One of the first things Peta-Gaye Williams, my new nutritionist, promised me was to arrange meals and bedtime on my phone. I learn about sleeping and eating chicken and eggs: bad sleeping habits feed food choices, and food choices help with sleeping habits. “Setting alarms for meals and sleep is like making appointments with yourself,” Williams tells me. I began to follow these instructions fully, somewhat skeptically, as I had never given myself much responsibility. To find the alarm tone I would use through my apps, I came across a file from my mother and aunt telling the story of a drunk night. This recording has been untouched on my phone for three years, and I feel a jolt that I can include it in my schedule instead of an alarm when I realize it’s time for breakfast, lunch, dinner, and bedtime.

Two months after I started this practice, this recording still caught my eye.
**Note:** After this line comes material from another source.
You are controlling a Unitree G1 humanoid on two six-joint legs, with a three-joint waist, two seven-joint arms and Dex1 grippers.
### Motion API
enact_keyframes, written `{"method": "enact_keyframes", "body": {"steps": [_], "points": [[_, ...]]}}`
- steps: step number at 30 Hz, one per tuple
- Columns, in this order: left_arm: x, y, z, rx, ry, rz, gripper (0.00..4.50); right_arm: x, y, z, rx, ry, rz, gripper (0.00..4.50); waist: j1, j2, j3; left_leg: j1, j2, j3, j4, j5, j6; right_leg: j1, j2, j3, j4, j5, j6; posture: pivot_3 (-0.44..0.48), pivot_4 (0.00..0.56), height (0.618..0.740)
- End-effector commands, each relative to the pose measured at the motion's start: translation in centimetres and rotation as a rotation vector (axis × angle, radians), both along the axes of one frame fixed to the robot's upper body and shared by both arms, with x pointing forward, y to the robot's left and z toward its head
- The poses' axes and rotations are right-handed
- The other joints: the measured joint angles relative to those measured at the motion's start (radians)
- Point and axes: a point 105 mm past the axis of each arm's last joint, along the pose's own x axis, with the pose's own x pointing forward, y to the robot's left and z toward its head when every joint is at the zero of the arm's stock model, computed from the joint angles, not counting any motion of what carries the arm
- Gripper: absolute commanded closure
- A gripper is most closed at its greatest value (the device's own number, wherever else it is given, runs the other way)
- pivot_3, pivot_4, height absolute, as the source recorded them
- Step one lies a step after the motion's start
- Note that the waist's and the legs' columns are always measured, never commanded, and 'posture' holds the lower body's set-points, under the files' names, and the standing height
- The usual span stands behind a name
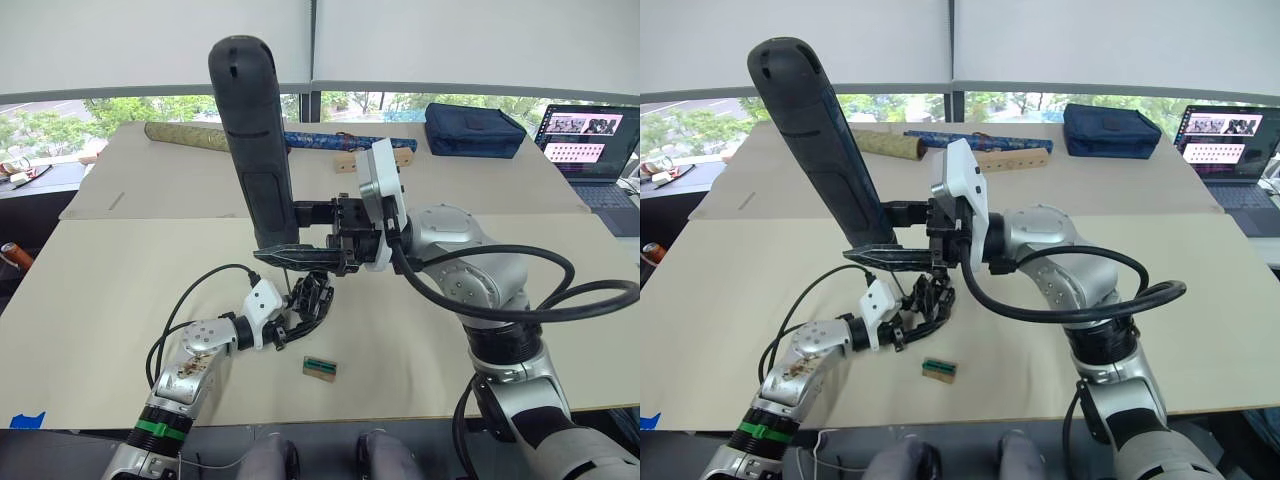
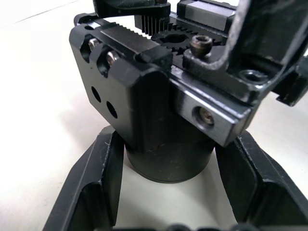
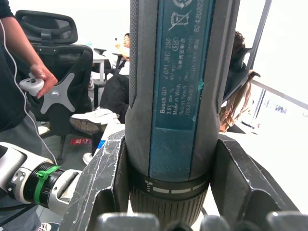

I will change my desk or diaper or work in the bathroom when I hear my mother and aunt laughing in some corner of the house. I find my phone following their voices, listening to the fire and as I unfold the story I like to unite from my mouth. When I find the phone, when I feel like it has a great vibration in the palm of my hand, I go to the fridge and make meals or go to bed at my predetermined time, which is apparently not so ridiculous because I see him asleep putting his head on his pillow and a few minutes.

When the breakfast alarm goes off, the story begins: “And you called me and I had to let you in …” my aunt tells her mother to sit at the kitchen table and eat spinach and eggs. At lunch, they get to the point of the story that the mother tells her aunt to put a finger down her throat because she is drunk to do the same. When I eat greens and a piece of fish I hear the laughter in my stomach. When they get to dinner, mom and aunt are having a discussion about the details of what happened next. “No, mom and dad never know.” “Yes, they did.” When the night alarms order me to go to bed, the story is gone and my mother and aunt are debating whether or not my daughter needs some water. This recording is like a song of the lyrics I’ve learned about now, keeping time throughout my day.